The FAA/AST evaluated Scaled’s SS2 experimental permit applications and granted the initial SS2 permit in May 2012 and the first and second renewals of the permit in May 2013 and May 2014, respectively. After granting the first renewal of the permit, the FAA/AST conducted another review of the SS2 hazard analysis included in Scaled’s application and determined that the hazard analysis did not meet the software and human error requirements of 14 CFR 437.55(a). As a result, in July 2013, the FAA/AST issued a waiver from these hazard analysis requirements for the first renewal of Scaled’s experimental permit. Scaled did not request the waiver, participate in the waiver evaluation process, or have an opportunity to comment on the waiver before it was issued (except to identify proprietary information that should not be disclosed). In May and October 2014 (as part of the second renewal of Scaled’s SS2 experimental permit and Scaled’s application to modify the permit to reflect changes made to SS2, respectively), the FAA/AST issued additional waivers from the software and human error hazard analysis requirements of section 437.55(a).

The FAA/AST determined that each of the waivers was in the public interest and would not jeopardize public health and safety, safety of property, or US national security and foreign policy interests.

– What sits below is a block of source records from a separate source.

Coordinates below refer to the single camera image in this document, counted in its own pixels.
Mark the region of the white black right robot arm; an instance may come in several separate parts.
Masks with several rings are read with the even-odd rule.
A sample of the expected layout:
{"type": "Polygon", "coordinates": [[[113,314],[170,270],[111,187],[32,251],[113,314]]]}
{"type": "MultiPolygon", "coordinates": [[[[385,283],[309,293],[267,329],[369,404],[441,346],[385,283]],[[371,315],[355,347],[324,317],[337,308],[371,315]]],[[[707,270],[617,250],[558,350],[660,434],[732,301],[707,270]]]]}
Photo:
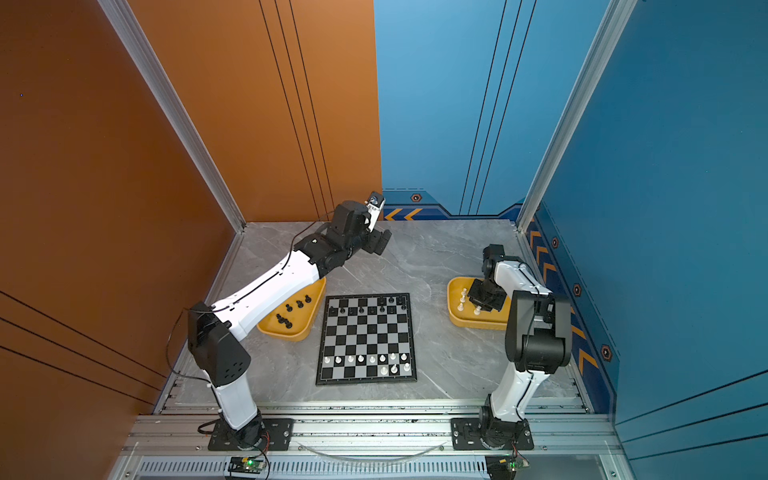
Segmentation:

The FAA/AST also determined that, even though Scaled’s hazard analysis did not comply with software and human error regulatory requirements, specific mitigations that Scaled had in place would prevent hazards resulting from such errors. However, the FAA/AST issued the waivers without understanding whether the mitigations would adequately protect against a single human error with catastrophic consequences. In addition, the FAA/AST did not determine whether mitigations, other than those intended to protect against human error, were sufficient to ensure public safety.

​The National Transportation Safety Board determines that the probable cause of this accident was Scaled Composites’ failure to consider and protect against the possibility that a single human error could result in a catastrophic hazard to the SpaceShipTwo vehicle. This failure set the stage for the copilot’s premature unlocking of the feather system as a result of time pressure and vibration and loads that he had not recently experienced, which led to uncommanded feather extension and the subsequent aerodynamic overload and in-flight breakup of the vehicle.